課題番号 ：S-19-MS-1084
利用形態 ：機器センター施設利用
利用課題名（日本語） ：DNA構造を利用したフラビン－トリプトファン光誘起ラジカルペア・システムの構築
Program Title (English) ：Construction of Photoinduced Radical Pair System between Flavin and Tryptophan using DNA Structure
利用者名（日本語） ：岡　芳美
Username (English) ：Y. Oka
所属名（日本語） ：大分大学全学研究推進機構
Affiliation (English) ：Research Promotion Institute, Oita University

１．概要（Summary）
生体内で、青色光受容体タンパク質クリプトクロムが高感度磁気センサーとして働いている可能性が強く示唆されている。その機構は、クリプトクロム中のフラビンアデニンジヌクレオチド（FAD）が青色光により励起されたとき、アミノ酸（トリプトファン、Trp）との間で電子移動が起こり、その結果生じるラジカルペアのために、微弱磁場であっても反応効率の差として検出できると推定されている。本課題では、この磁気センシング機構に着目し、DNA－ペプチド核酸（PNA）２重鎖中のフラビンとTrpを対象に、フラビンを青色光で励起したときにTrpから電子移動が起こるようモデル系を設計、構築した。フラビン－Trp・ラジカルペア形成における反応機構の評価（スピン分極の観測）、最終的な３重項ラジカルペアの寿命評価を目的とし、時間分解電子スピン共鳴（TR-ESR）測定を行った。
２．実験（Experimental）
① 水溶性のリボフラビンとグルタル酸無水物を出発原料として、比較的親水的なカルボン酸構造を持つフラビン分子を合成し、3’－末端にリンカーを介して修飾されたアミノ基とアミド結合で連結させたDNAオリゴマーを得た。　② 報告済みの調製法（Y. Oka et al., Chem. Lett. 2017, 46, 1672–1675.）と同様に、エレクトロフォーメーション法で、巨大一枚膜構造をもつ脂質ラフトモデル膜を調製した。PNAは上記論文と同配列を用いた。　③ 不活性ガス雰囲気下、共焦点レーザー顕微鏡を用いて、Trpによるフラビンの蛍光消光を評価した。　④ 分子科学研究所 機器センターで、TR-ESR測定を行った。Bruker E680（X-band）とNd:YAG－OPOレーザーを用い、ナノ秒光パルス（励起波長450 nm、レーザーパワー〜2 mJ、繰り返し周波数30 Hz）照射後のTR-ESR測定を行った。4×10 mmの偏平セルを使用し、サンプル溶液の脱気処理のため、真空及びHe雰囲気下で凍結融解を繰り返した後、封管した。

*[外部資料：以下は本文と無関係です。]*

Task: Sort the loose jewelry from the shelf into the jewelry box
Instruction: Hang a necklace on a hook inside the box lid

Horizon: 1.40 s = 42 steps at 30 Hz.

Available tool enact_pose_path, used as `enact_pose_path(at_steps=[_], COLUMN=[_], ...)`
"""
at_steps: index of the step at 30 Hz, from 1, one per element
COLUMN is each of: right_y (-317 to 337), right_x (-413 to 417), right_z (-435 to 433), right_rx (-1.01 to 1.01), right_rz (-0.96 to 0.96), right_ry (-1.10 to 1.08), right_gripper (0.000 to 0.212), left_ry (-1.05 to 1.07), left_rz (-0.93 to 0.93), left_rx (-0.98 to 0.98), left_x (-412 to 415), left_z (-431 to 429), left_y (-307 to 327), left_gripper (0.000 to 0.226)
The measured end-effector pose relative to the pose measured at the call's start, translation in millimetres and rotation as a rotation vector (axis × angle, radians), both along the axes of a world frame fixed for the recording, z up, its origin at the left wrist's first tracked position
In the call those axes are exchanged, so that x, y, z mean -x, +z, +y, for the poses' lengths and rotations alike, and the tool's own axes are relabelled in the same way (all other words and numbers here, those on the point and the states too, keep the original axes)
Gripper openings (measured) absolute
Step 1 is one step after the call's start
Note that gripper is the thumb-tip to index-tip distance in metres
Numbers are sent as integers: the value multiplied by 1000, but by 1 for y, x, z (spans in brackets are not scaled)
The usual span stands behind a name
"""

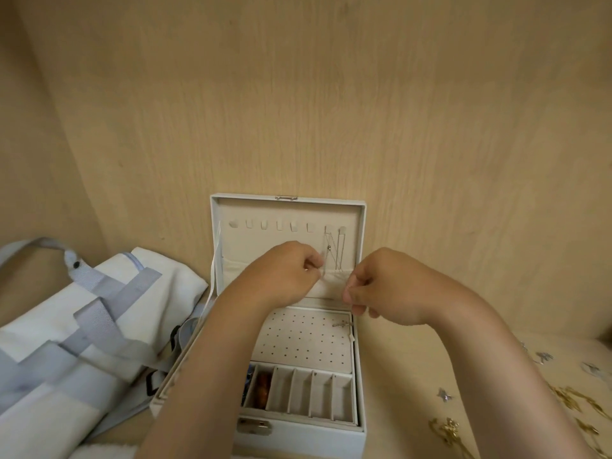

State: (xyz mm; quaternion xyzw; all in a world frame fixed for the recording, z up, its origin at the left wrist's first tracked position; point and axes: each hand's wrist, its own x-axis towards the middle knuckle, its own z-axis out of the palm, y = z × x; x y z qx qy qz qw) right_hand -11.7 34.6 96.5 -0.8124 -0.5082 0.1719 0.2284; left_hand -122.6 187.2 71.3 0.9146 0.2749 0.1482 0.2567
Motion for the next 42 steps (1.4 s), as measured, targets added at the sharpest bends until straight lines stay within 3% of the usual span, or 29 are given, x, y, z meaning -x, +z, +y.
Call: enact_pose_path(at_steps=[2,7,10,17,20,25,28,33,36,38,42], right_y=[1,4,8,21,17,-11,-24,-20,-14,-15,-39], right_x=[1,10,9,2,-3,-2,-2,-4,-4,-1,8], right_z=[0,12,22,50,58,62,60,53,43,36,37], right_rx=[-105,-423,-547,-630,-600,-409,-288,-457,-583,-472,-79], right_rz=[97,387,414,316,200,-153,-211,-114,-148,-222,-426], right_ry=[-19,-38,-87,-77,-73,-34,21,9,-41,-119,-263], right_gripper=[18,16,15,19,20,16,22,33,21,7,42], left_ry=[22,26,21,8,-12,-33,-40,-39,-34,-26,-21], left_rz=[70,193,281,185,154,119,103,90,78,69,77], left_rx=[-105,-144,-186,-53,12,30,33,-6,-9,-4,-10], left_x=[3,4,2,7,10,11,11,8,7,6,4], left_z=[1,-3,-8,1,3,5,7,10,12,13,12], left_y=[0,-2,-2,1,1,1,0,-5,-7,-8,-7], left_gripper=[30,37,35,21,17,15,10,5,9,8,10])
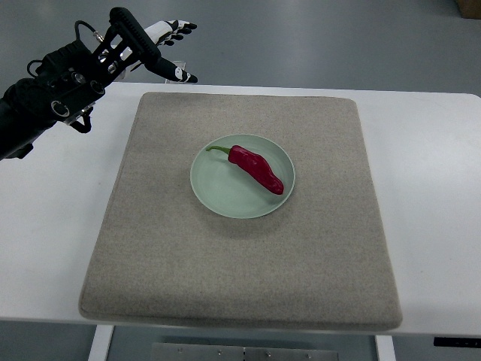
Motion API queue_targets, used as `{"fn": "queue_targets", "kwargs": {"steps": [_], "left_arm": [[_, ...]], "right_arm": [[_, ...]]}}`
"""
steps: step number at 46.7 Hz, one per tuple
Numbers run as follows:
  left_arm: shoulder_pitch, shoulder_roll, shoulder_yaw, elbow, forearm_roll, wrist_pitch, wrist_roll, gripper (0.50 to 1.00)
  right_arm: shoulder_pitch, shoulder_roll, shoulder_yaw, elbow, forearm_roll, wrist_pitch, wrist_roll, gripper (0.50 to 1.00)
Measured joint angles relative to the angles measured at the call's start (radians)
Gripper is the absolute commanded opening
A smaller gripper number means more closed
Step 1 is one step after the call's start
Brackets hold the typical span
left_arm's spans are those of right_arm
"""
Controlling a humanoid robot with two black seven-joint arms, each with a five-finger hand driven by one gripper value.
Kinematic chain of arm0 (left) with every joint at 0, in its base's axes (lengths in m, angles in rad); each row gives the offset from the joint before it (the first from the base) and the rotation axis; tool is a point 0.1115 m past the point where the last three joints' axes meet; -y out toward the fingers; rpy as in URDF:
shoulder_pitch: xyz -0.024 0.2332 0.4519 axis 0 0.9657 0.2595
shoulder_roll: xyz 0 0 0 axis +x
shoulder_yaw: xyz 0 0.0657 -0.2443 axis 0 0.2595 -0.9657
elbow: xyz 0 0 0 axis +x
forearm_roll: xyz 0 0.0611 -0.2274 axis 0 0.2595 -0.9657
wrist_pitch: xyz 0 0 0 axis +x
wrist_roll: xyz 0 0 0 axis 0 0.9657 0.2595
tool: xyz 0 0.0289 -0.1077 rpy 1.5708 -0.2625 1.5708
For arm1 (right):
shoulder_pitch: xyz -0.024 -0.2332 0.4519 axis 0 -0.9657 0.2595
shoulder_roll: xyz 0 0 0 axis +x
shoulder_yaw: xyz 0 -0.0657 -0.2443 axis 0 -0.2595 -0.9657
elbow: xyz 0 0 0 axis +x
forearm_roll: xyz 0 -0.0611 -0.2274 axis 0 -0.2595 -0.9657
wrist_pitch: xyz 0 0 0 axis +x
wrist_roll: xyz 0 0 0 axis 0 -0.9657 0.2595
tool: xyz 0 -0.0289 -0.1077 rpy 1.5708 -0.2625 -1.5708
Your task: Place red pepper on plate with left hand
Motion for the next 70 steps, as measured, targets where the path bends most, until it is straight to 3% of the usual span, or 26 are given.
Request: {"fn": "queue_targets", "kwargs": {"steps": [9, 18, 37, 48, 61, 70], "left_arm": [[0.018, -0.02, -0.049, 0.015, -0.3, 0.048, 0.007, 0.958], [0.038, -0.059, -0.092, 0.094, -0.459, 0.021, 0.006, 0.958], [0.107, -0.154, -0.285, 0.359, -0.483, -0.237, 0.005, 0.958], [0.125, -0.169, -0.343, 0.371, -0.594, -0.315, 0.005, 0.958], [0.15, -0.183, -0.343, 0.417, -0.794, -0.571, 0.005, 0.958], [0.169, -0.172, -0.352, 0.338, -0.801, -0.58, 0.005, 0.958]], "right_arm": [[0.0, 0.0, 0.0, 0.0, 0.0, 0.0, 0.0, 0.932], [0.0, 0.0, 0.0, 0.0, 0.0, 0.0, 0.0, 0.932], [0.0, 0.0, 0.0, 0.0, 0.0, 0.0, 0.0, 0.932], [0.0, 0.0, 0.0, 0.0, 0.0, 0.0, 0.0, 0.932], [0.0, 0.0, 0.0, 0.0, 0.0, 0.0, 0.0, 0.932], [0.0, 0.0, 0.0, 0.0, 0.0, 0.0, 0.0, 0.932]]}}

３．結果と考察（Results and Discussion）
共焦点レーザー顕微鏡観察により、本課題で用いたPNA－DNA2重鎖が膜の秩序液体相（脂質ラフトモデル相）に分配していること、さらに、不活性ガス雰囲気下において、PNA鎖中のTrpの存在により、相補鎖DNA中のフラビンの蛍光消光を確認できた。
TR-ESR測定では、PNA－DNA2重鎖を用いた5 ℃における10% DMSO水溶液（ここでは膜を用いていない）で、マイクロ波パワー2 mW条件下、光励起1.8 μs後に、3450 G付近の磁場領域において発光（E）／吸収（A）の分極パターンが観測できた。この結果は、反応中間体としてラジカルペアが生成しており、１重項状態を前駆体とするタンパク質と同じ反応経路を辿っていることを示唆し、目的とするタンパク質モデルの構築に成功したと考えられる。
４．その他・特記事項（Others）
＜謝辞＞　本研究は、科学研究費補助金（挑戦的萌芽研究 ）16K13980、住友財団 基礎科学研究助成、大分大学長戦略経費の助成を受けて実施した。実際のTR-ESR測定に当たって、機器センターの藤原基靖氏、上田正氏、伊木志成子氏にご協力いただいた。2018～2019年度のOPOレーザーの改良により、TR-ESRの実質的な長時間測定が可能となったため、光劣化を考慮しつつ比較的弱いシグナルの系でも積算回数を増やすことにより、有意な結果に繋がったと考えられる。
５．論文・学会発表（Publication/Presentation）
(1) Y. Oka, 第13回分子科学討論会2019, 令和元年9月19日.　(2) Y. Oka, The 20th RIES-HOKUDAI International Symposium, 令和元年12月2日.　(3) Y. Oka, 日本化学会第100春季年会(2020), 令和2年3月.